Золотой желудь - Батлер Ольга Владимировна 5 стр.


И ни правильное рабоче-крестьянское происхождение, ни Лидины таланты и трудолюбие не могли перевесить эту позорную строчку семейной истории. Кадровики дипкорпуса, поначалу хотевшие взять Лиду на работу, сразу ей отказали, прочитав ее анкету.

А тот следователь был внимательным и участливым. Он заметил, как задрожали перчатки в руках у Лиды. Налил девушке воды из графина, сочувственно произнес: "Мы знаем, что у вас трудности из-за отца"…

Но все это остается невысказанным. У Лидии Николаевны просто нет сил произнести так много слов. Старуха прикрывает глаза, чтобы снова подремать.

По коридору грохочет тележка с тарелками - в больнице обед - и раздатчица спрашивает кого-то грубоватым голосом, стесняясь своей доброты: "Добавку положу, вы, главное, поправляйтесь".

- Пощади меня, Ася, - снова просит Лидия Николаевна, слегка шевельнув до синевы исколотой рукой. - Разве не видишь… я умираю… - вместо связной речи у нее изо рта выходят лишь слабенький свист и хрип. Ее легкие полны жидкости, ее тело забыло, как надо дышать.

Вскоре вокруг Лидии Николаевны начинается небольшая профессиональная суматоха: приходит медсестра, потом врач. Когда старуху везут в лифт, молодое зрение вдруг возвращается к ней, и она замечает светильники на больничном потолке. Один, второй, третий… Четвертый светильник ей хочется потрогать, и она приближается к нему, удивленно разглядывая тоненький слой пыли на плафоне.

Внизу на каталке теперь лежит пустой кокон, из которого только что вылетела бабочка. Никто пока об этом не знает, все продолжают суетиться вокруг него. Все - кроме молодой стройной женщины, которая первой догадалась, отошла от процессии и стоит теперь у стены в позе древней плакальщицы, прикрыв лицо вязаным шарфом. Кто она? - да какая теперь разница.

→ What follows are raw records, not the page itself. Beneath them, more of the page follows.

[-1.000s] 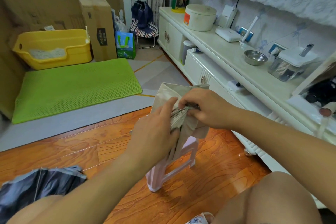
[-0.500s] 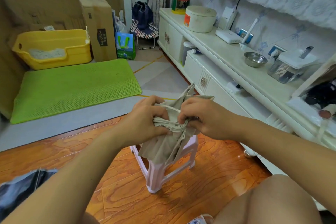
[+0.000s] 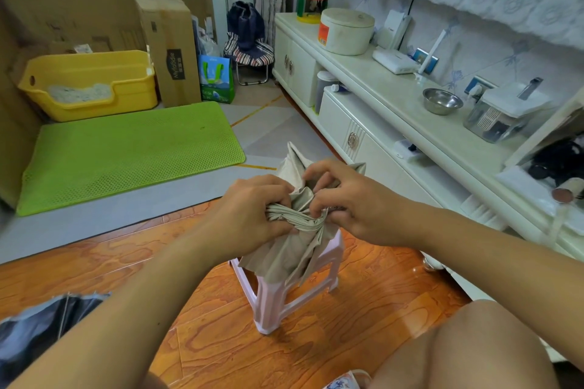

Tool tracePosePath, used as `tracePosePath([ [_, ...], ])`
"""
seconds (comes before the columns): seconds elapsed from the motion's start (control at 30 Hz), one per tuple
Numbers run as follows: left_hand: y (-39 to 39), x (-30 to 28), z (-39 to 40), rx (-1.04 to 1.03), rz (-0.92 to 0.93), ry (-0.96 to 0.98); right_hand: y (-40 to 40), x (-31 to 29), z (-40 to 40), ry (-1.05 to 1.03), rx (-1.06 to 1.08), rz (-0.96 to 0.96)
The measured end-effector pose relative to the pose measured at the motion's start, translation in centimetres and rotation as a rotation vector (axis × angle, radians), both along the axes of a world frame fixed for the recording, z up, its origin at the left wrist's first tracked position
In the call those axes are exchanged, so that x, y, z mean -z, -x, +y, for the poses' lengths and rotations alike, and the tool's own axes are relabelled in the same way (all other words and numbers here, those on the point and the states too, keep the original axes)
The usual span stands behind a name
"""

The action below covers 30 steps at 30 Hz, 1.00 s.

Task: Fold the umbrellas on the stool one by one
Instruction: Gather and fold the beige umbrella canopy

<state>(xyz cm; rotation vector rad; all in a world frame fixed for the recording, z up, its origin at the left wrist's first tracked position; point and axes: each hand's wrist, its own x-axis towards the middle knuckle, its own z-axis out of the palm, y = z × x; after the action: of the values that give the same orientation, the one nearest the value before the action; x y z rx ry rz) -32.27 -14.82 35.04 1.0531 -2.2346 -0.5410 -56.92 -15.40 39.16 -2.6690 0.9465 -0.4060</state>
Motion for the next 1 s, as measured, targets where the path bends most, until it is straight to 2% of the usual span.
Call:
tracePosePath([
  [0.37, -0.1, 0.7, -0.1, 0.046, 0.065, -0.109, -0.2, 0.2, -0.2, 0.006, -0.015, 0.047],
  [0.5, 0.1, 0.6, -0.1, 0.040, 0.054, -0.033, -0.1, 0.3, -0.3, 0.053, -0.021, 0.038],
  [0.57, 0.3, 0.4, 0.1, 0.024, 0.053, 0.025, -0.1, 0.4, -0.4, 0.065, 0.025, 0.036],
  [0.77, 0.4, 0.6, 0.0, 0.007, 0.040, 0.053, 0.1, -0.3, -0.3, -0.103, 0.155, 0.056],
  [1.0, 0.5, 1.1, 0.3, 0.050, 0.088, -0.022, -0.4, -1.3, -0.5, -0.093, 0.221, 0.086],
])
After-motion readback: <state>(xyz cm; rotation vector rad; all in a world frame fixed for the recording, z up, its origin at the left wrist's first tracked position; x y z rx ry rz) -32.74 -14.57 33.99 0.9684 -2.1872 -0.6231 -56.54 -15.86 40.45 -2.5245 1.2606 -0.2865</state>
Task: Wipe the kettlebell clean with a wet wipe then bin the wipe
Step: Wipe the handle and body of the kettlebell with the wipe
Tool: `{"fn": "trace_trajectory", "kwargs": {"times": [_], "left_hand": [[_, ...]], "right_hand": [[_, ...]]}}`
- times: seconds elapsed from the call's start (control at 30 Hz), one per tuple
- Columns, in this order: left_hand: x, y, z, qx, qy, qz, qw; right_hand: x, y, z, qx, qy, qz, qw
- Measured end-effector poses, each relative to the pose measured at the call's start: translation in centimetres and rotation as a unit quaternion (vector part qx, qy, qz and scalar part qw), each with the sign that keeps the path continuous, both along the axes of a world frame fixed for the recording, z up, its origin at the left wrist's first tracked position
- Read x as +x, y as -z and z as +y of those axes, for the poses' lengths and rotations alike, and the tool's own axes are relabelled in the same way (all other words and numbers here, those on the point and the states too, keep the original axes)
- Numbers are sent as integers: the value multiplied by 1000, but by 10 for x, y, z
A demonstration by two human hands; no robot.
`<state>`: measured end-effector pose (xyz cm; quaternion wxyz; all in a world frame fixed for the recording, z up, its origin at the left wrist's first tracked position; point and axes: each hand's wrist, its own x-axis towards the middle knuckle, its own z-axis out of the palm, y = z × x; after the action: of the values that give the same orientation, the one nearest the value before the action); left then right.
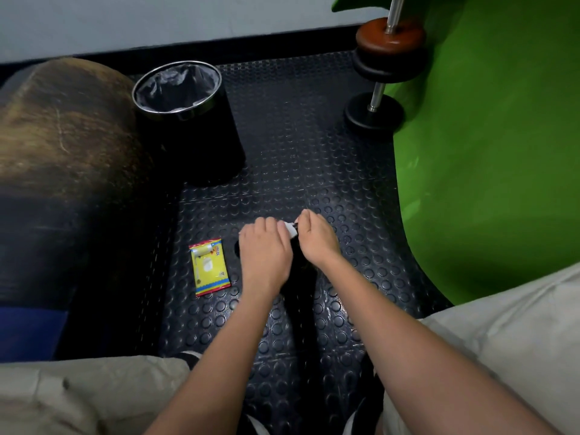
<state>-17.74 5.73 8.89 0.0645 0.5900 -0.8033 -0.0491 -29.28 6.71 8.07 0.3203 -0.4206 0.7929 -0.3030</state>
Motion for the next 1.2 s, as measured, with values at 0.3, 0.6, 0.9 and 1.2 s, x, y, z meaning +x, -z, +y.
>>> {"fn": "trace_trajectory", "kwargs": {"times": [0.3,0.6,0.9,1.2], "left_hand": [[32,35,9,-75,-56,251,963],[0,5,-26,150,-499,516,679],[4,-57,-45,312,-513,676,427],[-19,-22,-45,303,-569,678,354]], "right_hand": [[7,-3,3,-9,-19,-3,1000],[8,-1,1,-6,-4,0,1000],[8,-2,1,0,-6,-3,1000],[8,-2,0,-5,-4,2,1000]]}}
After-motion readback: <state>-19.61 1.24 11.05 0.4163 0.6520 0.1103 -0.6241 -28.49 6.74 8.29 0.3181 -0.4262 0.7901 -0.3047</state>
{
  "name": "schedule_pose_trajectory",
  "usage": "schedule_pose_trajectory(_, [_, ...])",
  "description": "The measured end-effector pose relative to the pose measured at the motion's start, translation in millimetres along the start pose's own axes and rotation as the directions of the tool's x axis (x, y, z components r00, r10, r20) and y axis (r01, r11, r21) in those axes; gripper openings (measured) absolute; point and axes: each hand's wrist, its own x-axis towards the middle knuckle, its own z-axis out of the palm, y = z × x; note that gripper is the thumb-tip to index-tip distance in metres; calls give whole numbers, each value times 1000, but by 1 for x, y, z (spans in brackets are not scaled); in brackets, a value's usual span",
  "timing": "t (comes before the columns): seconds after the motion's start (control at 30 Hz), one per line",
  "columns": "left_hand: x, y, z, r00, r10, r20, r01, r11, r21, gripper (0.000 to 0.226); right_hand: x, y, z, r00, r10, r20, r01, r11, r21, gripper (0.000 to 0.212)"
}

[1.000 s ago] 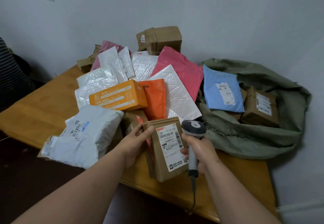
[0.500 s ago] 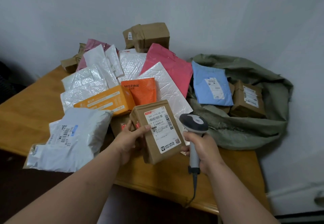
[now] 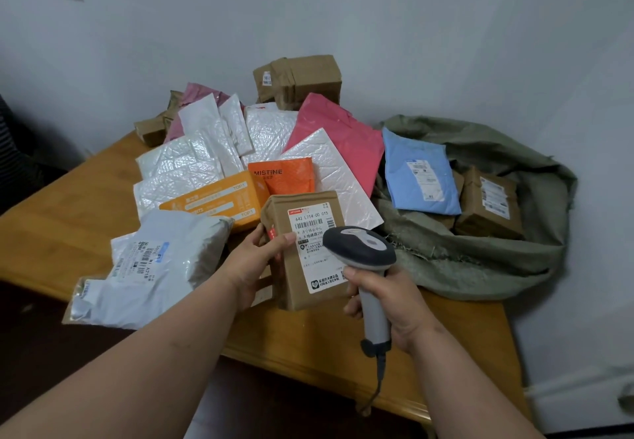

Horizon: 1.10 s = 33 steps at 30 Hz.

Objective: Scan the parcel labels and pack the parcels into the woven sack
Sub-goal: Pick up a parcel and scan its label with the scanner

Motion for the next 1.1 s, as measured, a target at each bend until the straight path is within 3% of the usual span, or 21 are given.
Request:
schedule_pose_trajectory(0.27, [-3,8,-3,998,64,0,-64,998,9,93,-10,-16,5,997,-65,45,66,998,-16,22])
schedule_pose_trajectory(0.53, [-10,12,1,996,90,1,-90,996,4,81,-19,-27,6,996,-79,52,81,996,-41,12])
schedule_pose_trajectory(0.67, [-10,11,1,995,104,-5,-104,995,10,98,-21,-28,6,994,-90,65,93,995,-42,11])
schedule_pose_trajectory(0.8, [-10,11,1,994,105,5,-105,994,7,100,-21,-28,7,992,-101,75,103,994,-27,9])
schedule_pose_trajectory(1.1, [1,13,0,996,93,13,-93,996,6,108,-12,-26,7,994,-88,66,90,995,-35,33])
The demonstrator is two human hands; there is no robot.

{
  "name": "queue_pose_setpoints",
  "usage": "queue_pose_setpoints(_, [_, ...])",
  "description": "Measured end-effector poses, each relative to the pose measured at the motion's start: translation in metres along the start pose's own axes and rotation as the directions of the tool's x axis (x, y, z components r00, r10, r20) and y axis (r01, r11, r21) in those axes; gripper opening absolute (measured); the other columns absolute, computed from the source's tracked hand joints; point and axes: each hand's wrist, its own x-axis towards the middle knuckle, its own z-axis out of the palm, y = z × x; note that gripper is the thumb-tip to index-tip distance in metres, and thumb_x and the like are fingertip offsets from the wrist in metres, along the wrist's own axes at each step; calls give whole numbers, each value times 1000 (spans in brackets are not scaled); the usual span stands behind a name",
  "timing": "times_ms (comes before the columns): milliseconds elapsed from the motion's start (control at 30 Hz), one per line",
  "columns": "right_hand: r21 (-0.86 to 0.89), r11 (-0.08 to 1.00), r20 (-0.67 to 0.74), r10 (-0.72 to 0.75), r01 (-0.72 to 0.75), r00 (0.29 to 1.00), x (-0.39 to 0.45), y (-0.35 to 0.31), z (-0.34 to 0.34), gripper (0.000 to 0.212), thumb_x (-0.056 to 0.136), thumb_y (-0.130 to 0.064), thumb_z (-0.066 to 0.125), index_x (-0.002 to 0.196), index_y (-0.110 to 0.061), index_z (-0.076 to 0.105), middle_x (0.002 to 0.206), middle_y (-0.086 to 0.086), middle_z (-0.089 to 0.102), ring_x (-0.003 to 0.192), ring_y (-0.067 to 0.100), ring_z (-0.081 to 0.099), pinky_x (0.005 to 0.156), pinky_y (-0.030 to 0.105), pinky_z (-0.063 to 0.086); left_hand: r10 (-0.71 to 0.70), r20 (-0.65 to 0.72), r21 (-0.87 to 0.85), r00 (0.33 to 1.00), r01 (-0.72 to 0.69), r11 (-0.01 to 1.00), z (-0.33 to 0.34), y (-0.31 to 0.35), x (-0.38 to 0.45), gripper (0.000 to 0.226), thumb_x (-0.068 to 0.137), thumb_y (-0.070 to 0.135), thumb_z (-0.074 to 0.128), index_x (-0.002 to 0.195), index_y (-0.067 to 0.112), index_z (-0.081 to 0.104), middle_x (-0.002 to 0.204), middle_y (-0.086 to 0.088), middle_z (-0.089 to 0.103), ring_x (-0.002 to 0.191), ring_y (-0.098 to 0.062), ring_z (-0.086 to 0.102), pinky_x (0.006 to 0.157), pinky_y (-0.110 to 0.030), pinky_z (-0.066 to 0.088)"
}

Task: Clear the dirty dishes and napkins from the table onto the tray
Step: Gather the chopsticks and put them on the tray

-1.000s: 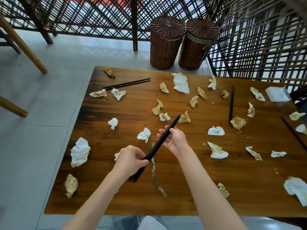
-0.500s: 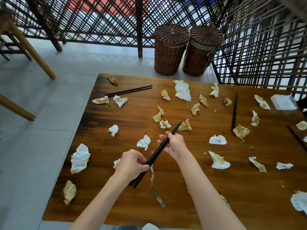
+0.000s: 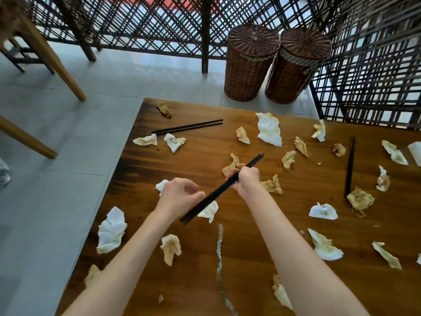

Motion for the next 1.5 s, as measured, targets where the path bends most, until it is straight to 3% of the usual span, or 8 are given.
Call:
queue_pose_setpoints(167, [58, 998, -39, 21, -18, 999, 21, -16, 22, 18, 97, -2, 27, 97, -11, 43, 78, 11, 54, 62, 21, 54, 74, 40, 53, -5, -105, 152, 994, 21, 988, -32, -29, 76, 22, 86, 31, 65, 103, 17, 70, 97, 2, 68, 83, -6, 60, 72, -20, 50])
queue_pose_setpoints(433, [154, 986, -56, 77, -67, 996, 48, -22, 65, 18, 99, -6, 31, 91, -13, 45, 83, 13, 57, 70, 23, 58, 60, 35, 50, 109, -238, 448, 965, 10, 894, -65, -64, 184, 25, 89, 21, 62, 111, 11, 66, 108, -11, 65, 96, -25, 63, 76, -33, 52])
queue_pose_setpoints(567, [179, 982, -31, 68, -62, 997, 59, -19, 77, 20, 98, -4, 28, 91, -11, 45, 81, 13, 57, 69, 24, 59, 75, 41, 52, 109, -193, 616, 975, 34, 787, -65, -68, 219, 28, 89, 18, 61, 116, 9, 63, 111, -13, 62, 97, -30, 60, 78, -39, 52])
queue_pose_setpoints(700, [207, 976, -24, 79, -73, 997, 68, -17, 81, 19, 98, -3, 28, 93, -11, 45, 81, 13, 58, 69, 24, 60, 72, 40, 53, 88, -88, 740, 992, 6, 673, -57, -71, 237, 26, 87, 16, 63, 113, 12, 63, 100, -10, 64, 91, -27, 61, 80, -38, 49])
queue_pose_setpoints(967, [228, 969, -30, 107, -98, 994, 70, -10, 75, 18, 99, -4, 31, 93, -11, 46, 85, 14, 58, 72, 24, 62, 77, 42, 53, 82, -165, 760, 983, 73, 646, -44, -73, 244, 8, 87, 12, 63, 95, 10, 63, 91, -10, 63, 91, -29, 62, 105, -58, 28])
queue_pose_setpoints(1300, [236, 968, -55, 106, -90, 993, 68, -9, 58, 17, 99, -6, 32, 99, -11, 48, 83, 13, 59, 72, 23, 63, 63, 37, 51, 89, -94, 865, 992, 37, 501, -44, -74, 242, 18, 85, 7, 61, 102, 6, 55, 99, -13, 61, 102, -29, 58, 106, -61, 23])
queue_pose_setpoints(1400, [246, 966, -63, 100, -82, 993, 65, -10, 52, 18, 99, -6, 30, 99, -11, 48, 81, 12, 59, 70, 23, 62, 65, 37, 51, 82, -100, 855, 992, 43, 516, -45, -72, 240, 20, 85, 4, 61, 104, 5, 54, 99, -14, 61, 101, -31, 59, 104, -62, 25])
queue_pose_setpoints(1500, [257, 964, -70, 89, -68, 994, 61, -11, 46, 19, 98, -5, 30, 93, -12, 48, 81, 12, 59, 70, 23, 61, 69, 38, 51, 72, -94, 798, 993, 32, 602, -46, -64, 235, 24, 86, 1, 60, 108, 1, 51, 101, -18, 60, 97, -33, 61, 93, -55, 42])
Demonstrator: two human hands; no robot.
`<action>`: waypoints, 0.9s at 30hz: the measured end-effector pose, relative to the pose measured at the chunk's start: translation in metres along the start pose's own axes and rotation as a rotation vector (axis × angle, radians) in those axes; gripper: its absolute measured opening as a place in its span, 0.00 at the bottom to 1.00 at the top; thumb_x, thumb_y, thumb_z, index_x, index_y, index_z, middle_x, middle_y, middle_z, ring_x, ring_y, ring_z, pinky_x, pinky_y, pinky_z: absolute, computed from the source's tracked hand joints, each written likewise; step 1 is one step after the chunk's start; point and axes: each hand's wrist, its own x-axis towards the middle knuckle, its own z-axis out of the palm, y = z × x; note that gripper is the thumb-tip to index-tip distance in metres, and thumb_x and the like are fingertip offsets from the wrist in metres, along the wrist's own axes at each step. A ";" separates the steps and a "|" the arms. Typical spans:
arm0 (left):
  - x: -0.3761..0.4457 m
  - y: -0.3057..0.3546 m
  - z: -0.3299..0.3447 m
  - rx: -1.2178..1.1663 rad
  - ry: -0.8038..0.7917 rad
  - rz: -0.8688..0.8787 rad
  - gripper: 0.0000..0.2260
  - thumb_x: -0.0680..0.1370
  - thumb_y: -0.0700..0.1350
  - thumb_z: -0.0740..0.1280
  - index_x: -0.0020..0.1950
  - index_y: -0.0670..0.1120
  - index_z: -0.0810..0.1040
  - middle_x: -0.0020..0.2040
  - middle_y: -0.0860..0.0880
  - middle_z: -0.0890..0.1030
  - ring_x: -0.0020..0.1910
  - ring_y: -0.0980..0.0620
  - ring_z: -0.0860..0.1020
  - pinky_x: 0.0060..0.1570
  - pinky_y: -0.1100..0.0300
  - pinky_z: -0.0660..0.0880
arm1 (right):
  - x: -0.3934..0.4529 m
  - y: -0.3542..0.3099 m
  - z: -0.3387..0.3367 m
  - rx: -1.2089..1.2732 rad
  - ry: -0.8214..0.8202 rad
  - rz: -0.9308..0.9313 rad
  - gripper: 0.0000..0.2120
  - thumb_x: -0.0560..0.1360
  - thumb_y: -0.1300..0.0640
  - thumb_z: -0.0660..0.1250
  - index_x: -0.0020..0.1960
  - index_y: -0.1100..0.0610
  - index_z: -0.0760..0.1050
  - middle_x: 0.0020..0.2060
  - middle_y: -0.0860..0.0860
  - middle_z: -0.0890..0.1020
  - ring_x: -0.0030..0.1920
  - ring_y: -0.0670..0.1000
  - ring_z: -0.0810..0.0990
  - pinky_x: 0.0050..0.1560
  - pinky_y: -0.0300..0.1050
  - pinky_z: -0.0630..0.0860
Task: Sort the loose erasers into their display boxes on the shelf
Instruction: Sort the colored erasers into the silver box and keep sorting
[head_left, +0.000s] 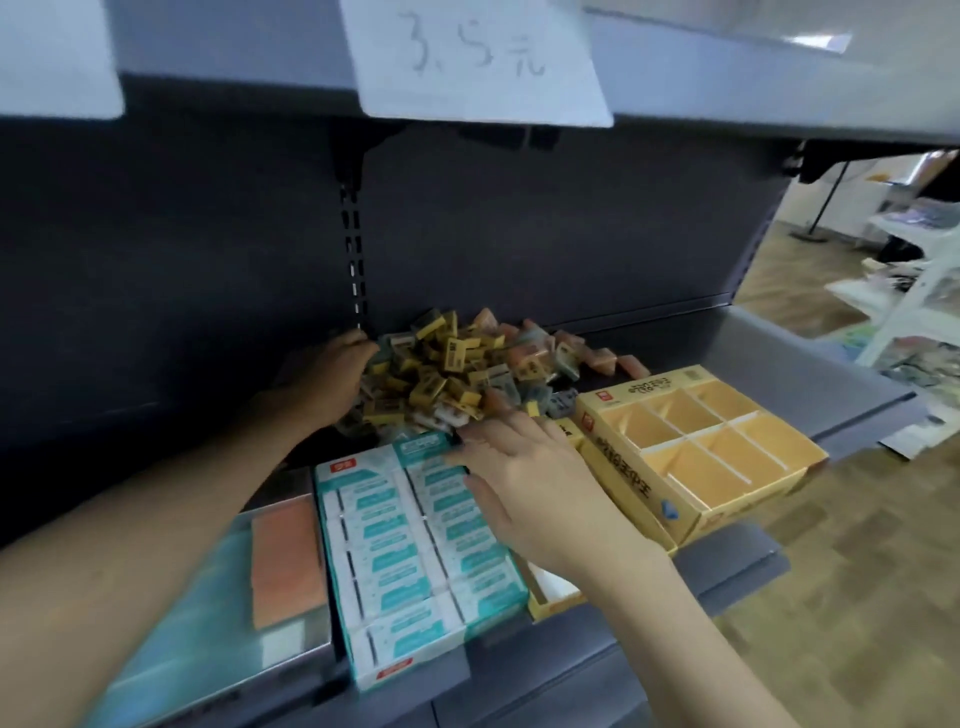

Гораздо больше Лидию Николаевну волнует мертвая старуха. Подлетев к ней поближе, она ужасается, словно только что посмотрела в зеркало и увидела там чужое лицо. Этот лилово-желтый труп на самом деле прежде был ею.

Но паника быстро проходит. Лидия Николаевна так рада вернувшемуся зрению и свободе, что ей не терпится попробовать свои новые силы. Вылетев на улицу, она летит над парком, удивляясь размерам больничной территории. Вот молодой мужчина в черной куртке вылезает из машины и бежит к кардиологическому корпусу. Это ее внук. Скоро ее тело отвезут вон в тот домик в самом тихом углу парка, украсят и нарядят, чтобы над ним поплакали Света, Сережа и Люси. Ей будет грустно на них смотреть.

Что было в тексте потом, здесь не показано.